## Provided material:
=== Begin Enclosure ===
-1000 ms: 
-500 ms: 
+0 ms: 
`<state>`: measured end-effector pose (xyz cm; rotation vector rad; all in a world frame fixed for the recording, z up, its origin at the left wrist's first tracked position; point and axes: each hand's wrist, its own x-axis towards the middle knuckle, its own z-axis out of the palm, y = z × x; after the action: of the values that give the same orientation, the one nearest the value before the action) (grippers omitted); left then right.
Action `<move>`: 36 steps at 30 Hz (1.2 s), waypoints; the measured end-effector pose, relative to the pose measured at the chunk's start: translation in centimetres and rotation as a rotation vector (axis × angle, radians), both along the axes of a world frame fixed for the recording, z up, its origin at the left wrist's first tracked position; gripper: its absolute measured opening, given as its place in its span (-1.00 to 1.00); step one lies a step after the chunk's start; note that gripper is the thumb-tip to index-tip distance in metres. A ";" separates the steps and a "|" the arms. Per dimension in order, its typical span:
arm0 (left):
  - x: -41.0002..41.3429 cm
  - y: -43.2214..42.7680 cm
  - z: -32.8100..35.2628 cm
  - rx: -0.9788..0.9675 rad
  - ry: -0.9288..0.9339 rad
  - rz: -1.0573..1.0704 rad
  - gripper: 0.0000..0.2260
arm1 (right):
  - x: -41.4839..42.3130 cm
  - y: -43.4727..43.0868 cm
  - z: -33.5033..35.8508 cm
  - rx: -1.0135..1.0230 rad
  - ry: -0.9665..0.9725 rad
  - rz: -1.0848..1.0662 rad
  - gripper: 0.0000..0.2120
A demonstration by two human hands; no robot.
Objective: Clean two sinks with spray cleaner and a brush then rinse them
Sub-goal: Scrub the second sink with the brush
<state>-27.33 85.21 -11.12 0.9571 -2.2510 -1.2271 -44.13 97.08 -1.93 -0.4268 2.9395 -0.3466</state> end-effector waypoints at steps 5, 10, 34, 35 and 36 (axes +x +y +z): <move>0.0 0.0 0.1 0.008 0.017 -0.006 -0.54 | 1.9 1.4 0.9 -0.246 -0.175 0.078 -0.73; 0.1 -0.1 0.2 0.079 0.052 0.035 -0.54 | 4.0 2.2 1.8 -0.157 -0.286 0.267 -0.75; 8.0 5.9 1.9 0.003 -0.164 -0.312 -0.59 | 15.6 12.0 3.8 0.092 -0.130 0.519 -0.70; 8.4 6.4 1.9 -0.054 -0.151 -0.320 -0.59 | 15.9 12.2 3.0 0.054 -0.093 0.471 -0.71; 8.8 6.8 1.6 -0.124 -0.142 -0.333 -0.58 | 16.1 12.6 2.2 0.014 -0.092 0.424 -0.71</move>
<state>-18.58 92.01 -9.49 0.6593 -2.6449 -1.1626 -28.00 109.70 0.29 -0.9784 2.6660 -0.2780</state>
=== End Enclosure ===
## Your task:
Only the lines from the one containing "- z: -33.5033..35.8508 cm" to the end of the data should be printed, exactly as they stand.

## Worked solution:
  - z: -33.5033..35.8508 cm
  - rx: -1.0135..1.0230 rad
  - ry: -0.9665..0.9725 rad
  - rz: -1.0848..1.0662 rad
  - gripper: 0.0000..0.2120
A demonstration by two human hands; no robot.
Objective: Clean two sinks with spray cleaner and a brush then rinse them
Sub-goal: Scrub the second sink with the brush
<state>-27.33 85.21 -11.12 0.9571 -2.2510 -1.2271 -44.13 97.08 -1.93 -0.4268 2.9395 -0.3466</state> end-effector waypoints at steps 5, 10, 34, 35 and 36 (axes +x +y +z): <move>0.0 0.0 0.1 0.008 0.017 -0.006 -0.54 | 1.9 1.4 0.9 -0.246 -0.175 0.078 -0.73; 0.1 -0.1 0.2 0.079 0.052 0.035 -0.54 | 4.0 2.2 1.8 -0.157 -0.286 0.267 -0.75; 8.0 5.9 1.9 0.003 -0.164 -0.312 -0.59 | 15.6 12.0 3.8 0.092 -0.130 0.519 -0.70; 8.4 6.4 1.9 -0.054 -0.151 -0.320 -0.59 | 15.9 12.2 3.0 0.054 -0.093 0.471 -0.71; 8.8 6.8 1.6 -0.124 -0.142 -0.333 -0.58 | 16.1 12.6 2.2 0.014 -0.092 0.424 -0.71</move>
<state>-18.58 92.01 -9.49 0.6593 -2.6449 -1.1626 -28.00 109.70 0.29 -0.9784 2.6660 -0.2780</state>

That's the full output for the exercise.